▶ **Problem description**:
What is needed is every line of the data that includes the word "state". Please copy each one.

▶ **Dataset section**:
**********

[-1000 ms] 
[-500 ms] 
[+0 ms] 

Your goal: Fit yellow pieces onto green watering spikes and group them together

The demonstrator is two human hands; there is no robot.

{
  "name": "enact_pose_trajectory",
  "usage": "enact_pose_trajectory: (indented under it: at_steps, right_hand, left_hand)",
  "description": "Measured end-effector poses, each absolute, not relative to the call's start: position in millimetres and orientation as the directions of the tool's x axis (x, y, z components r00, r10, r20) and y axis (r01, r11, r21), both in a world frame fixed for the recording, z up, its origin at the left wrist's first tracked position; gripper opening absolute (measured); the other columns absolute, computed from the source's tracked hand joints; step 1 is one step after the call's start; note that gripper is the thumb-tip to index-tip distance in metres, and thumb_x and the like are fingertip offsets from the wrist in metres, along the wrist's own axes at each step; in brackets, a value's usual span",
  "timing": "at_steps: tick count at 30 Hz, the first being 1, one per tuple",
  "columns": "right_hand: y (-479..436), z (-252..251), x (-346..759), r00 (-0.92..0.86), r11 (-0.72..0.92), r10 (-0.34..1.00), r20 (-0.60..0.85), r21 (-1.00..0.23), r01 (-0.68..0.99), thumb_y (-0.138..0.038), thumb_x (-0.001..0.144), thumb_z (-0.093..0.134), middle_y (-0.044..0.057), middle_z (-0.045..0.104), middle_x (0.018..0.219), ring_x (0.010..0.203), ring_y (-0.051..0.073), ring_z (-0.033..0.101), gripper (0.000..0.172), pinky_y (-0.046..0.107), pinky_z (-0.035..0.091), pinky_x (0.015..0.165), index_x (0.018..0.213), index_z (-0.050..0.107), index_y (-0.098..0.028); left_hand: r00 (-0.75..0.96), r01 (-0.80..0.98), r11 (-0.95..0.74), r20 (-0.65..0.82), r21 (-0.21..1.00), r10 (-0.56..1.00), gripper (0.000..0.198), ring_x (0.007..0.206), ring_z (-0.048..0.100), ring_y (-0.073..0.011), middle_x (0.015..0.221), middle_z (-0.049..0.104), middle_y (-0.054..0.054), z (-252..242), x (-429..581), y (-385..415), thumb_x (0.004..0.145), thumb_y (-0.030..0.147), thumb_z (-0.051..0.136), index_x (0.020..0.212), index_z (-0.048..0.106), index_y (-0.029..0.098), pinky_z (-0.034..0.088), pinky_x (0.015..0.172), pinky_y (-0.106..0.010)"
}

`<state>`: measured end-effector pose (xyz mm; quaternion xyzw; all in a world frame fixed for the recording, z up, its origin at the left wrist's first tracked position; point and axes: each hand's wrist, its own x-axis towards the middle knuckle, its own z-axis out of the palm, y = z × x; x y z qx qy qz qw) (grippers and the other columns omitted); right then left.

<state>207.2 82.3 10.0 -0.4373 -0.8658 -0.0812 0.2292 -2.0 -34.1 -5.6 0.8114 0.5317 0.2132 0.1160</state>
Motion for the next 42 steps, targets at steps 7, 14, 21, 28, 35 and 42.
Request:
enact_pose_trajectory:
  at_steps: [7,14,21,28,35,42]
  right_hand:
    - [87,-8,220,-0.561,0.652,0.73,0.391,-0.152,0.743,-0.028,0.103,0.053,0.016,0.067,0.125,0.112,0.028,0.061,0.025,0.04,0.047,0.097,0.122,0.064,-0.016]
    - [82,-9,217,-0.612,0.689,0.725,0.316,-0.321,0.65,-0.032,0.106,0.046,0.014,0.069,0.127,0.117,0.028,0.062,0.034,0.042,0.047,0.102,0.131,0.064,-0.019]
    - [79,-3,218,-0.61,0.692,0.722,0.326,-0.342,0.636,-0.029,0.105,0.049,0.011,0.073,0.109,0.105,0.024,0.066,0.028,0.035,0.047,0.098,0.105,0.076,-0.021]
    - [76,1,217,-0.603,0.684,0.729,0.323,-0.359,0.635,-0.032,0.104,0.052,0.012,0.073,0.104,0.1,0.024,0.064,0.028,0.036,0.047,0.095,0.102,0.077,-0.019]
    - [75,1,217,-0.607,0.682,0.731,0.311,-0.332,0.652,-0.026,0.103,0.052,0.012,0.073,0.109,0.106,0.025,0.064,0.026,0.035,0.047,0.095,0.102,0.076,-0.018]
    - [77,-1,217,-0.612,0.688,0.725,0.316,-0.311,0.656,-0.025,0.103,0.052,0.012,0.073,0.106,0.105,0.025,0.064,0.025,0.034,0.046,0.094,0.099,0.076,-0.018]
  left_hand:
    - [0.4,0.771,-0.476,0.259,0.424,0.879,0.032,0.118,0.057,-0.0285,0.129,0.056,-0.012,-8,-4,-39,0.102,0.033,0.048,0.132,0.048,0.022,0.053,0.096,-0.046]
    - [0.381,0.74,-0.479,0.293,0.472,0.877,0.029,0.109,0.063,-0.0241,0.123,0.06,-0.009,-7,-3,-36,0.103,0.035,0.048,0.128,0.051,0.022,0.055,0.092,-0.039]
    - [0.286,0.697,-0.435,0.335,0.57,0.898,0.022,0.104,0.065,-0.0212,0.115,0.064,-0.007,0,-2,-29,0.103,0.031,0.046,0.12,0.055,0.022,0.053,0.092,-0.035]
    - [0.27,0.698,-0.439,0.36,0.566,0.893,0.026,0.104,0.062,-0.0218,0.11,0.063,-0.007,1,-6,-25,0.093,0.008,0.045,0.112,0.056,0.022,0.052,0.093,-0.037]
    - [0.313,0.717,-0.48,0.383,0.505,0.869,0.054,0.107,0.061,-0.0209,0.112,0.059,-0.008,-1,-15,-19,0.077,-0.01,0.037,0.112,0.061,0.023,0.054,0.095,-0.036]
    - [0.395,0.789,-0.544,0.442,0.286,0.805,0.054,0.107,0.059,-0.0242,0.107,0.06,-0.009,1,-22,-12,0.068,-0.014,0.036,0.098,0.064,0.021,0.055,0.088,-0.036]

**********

▶ **Your solution**:
`<state>`: measured end-effector pose (xyz mm; quaternion xyzw; all in a world frame fixed for the recording, z up, its origin at the left wrist's first tracked position; point and axes: each hand's wrist, its own x-axis towards the middle knuckle, its own z-axis out of the palm, y = z × x; x y z qx qy qz qw) (grippers and the other columns omitted); right then left.
<state>207.2 82.3 10.0 -0.4373 -0.8658 -0.0812 0.2292 -2.0 -34.1 -5.6 0.8114 0.5317 0.2132 0.1160</state>

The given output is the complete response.